%%
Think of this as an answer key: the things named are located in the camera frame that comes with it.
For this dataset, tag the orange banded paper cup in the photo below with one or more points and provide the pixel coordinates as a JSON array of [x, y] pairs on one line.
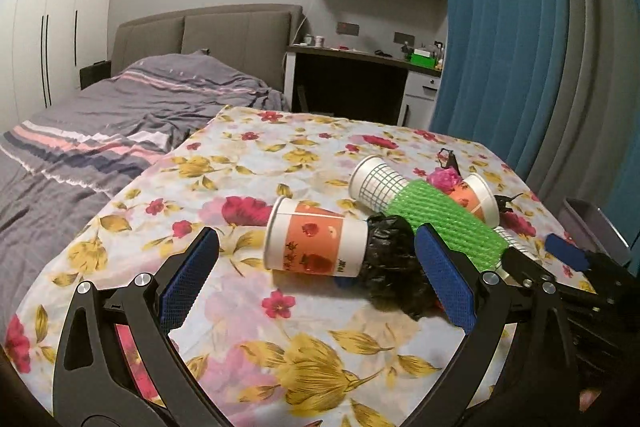
[[320, 242]]

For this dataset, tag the dark wall socket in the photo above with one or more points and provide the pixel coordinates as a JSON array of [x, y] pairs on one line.
[[348, 28], [404, 37]]

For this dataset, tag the dark bedside cabinet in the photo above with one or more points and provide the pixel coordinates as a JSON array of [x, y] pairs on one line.
[[95, 74]]

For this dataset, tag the green box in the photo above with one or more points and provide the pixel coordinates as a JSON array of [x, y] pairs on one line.
[[422, 58]]

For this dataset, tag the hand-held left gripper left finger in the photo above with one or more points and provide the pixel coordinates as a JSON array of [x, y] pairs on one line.
[[187, 277]]

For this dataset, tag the grey plastic bin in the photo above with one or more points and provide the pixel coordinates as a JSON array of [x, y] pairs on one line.
[[585, 217]]

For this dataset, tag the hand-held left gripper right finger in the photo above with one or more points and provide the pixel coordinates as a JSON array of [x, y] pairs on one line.
[[445, 277]]

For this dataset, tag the green foam net sleeve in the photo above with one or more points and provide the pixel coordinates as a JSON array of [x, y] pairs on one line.
[[440, 217]]

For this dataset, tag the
%%
**EXERCISE OBJECTIVE**:
Set down the complete material exactly, but do not include the images.

**RESPONSE BELOW**:
Think of this as an answer key: the things named are located in the camera frame that comes with it.
For this dataset, tag the orange banded paper cup in the photo below with one or more points and provide the pixel coordinates as a JSON array of [x, y] pairs on one line.
[[320, 242]]

For this dataset, tag the dark wall socket in the photo above with one or more points and provide the pixel coordinates as a JSON array of [x, y] pairs on one line.
[[348, 28], [404, 37]]

For this dataset, tag the dark bedside cabinet in the photo above with one or more points and provide the pixel coordinates as a JSON array of [x, y] pairs on one line.
[[95, 74]]

For this dataset, tag the green box in the photo above with one or more points and provide the pixel coordinates as a JSON array of [x, y] pairs on one line.
[[422, 58]]

For this dataset, tag the hand-held left gripper left finger in the photo above with one or more points and provide the pixel coordinates as a JSON array of [x, y] pairs on one line.
[[187, 277]]

For this dataset, tag the grey plastic bin in the photo above with one or more points and provide the pixel coordinates as a JSON array of [x, y] pairs on one line.
[[585, 217]]

For this dataset, tag the hand-held left gripper right finger in the photo above with one or more points and provide the pixel coordinates as a JSON array of [x, y] pairs on one line.
[[445, 277]]

For this dataset, tag the green foam net sleeve in the photo above with one or more points and provide the pixel coordinates as a JSON array of [x, y] pairs on one line.
[[440, 217]]

For this dataset, tag the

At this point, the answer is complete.